Flashback: Google’s true origin partly lies in CIA and NSA research grants for mass surveillance

Quartz – by Jeff Nesbit, December 8, 2017

Two decades ago, the US intelligence community worked closely with Silicon Valley in an effort to track citizens in cyberspace. And Google is at the heart of that origin story. Some of the research that led to Google’s ambitious creation was funded and coordinated by a research group established by the intelligence community to find ways to track individuals and groups online.

The intelligence community hoped that the nation’s leading computer scientists could take non-classified information and user data, combine it with what would become known as the internet, and begin to create for-profit, commercial enterprises to suit the needs of both the intelligence community and the public. They hoped to direct the supercomputing revolution from the start in order to make sense of what millions of human beings did inside this digital information network. That collaboration has made a comprehensive public-private mass surveillance state possible today.

The story of the deliberate creation of the modern mass-surveillance state includes elements of Google’s surprising, and largely unknown, origin. It is a somewhat different creation story than the one the public has heard, and explains what Google cofounders Sergey Brin and Larry Page set out to build, and why.

But this isn’t just the origin story of Google: It’s the origin story of the mass-surveillance state, and the government money that funded it.

Backstory: The intelligence community and Silicon Valley

In the mid 1990s, the intelligence community in America began to realize that they had an opportunity. The supercomputing community was just beginning to migrate from university settings into the private sector, led by investments from a place that would come to be known as Silicon Valley.

A digital revolution was underway: one that would transform the world of data gathering and how we make sense of massive amounts of information. The intelligence community wanted to shape Silicon Valley’s supercomputing efforts at their inception so they would be useful for both military and homeland security purposes. Could this supercomputing network, which would become capable of storing terabytes of information, make intelligent sense of the digital trail that human beings leave behind?

Answering this question was of great interest to the intelligence community.

Intelligence-gathering may have been their world, but the Central Intelligence Agency (CIA) and the National Security Agency (NSA) had come to realize that their future was likely to be profoundly shaped outside the government. It was at a time when military and intelligence budgets within the Clinton administration were in jeopardy, and the private sector had vast resources at their disposal. If the intelligence community wanted to conduct mass surveillance for national security purposes, it would require cooperation between the government and the emerging supercomputing companies.

To do this, they began reaching out to the scientists at American universities who were creating this supercomputing revolution. These scientists were developing ways to do what no single group of human beings sitting at work stations in the NSA and the CIA could ever hope to do: gather huge amounts of data and make intelligent sense of it.

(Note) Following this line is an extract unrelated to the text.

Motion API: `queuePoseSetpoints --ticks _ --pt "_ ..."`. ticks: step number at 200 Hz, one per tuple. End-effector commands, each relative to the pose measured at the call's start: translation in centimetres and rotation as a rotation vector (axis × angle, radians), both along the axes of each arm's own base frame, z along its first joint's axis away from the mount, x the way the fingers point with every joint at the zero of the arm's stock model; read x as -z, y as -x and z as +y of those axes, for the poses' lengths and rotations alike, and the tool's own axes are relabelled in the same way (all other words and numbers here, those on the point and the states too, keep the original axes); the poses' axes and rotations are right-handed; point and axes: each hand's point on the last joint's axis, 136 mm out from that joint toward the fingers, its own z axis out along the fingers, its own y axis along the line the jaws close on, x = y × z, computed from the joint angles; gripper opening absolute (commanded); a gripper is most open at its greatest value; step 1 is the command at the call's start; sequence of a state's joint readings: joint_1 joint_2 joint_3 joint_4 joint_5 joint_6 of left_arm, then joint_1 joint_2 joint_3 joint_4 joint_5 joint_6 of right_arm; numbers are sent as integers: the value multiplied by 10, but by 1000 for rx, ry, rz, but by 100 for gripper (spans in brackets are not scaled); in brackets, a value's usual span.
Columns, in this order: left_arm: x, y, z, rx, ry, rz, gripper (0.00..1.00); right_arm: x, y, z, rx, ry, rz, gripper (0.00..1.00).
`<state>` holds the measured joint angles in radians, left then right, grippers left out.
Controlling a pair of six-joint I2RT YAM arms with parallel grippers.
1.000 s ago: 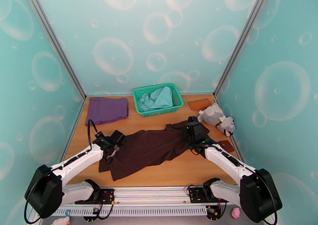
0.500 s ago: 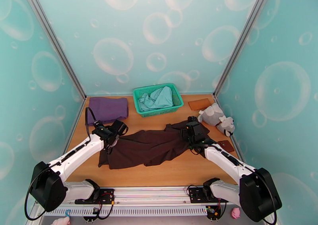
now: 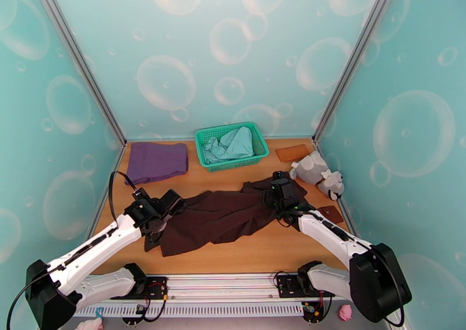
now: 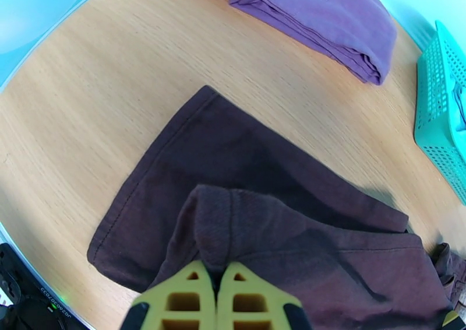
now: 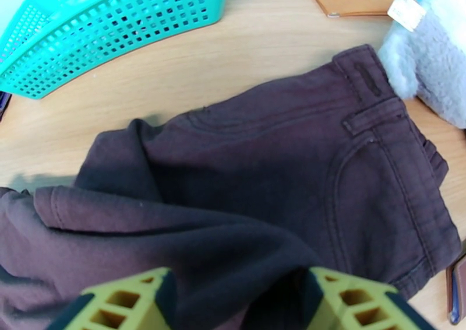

A rich history of the government’s science funding

There was already a long history of collaboration between America’s best scientists and the intelligence community, from the creation of the atomic bomb and satellite technology to efforts to put a man on the moon.

In fact, the internet itself was created because of an intelligence effort: In the 1970s, the agency responsible for developing emerging technologies for military, intelligence, and national security purposes—the Defense Advanced Research Projects Agency (DARPA)—linked four supercomputers to handle massive data transfers. It handed the operations off to the National Science Foundation (NSF) a decade or so later, which proliferated the network across thousands of universities and, eventually, the public, thus creating the architecture and scaffolding of the World Wide Web.

Silicon Valley was no different. By the mid 1990s, the intelligence community was seeding funding to the most promising supercomputing efforts across academia, guiding the creation of efforts to make massive amounts of information useful for both the private sector as well as the intelligence community.

They funded these computer scientists through an unclassified, highly compartmentalized program that was managed for the CIA and the NSA by large military and intelligence contractors. It was called the Massive Digital Data Systems (MDDS) project.

The Massive Digital Data Systems (MDDS) project

MDDS was introduced to several dozen leading computer scientists at Stanford, CalTech, MIT, Carnegie Mellon, Harvard, and others in a white paper that described what the CIA, NSA, DARPA, and other agencies hoped to achieve. The research would largely be funded and managed by unclassified science agencies like NSF, which would allow the architecture to be scaled up in the private sector if it managed to achieve what the intelligence community hoped for.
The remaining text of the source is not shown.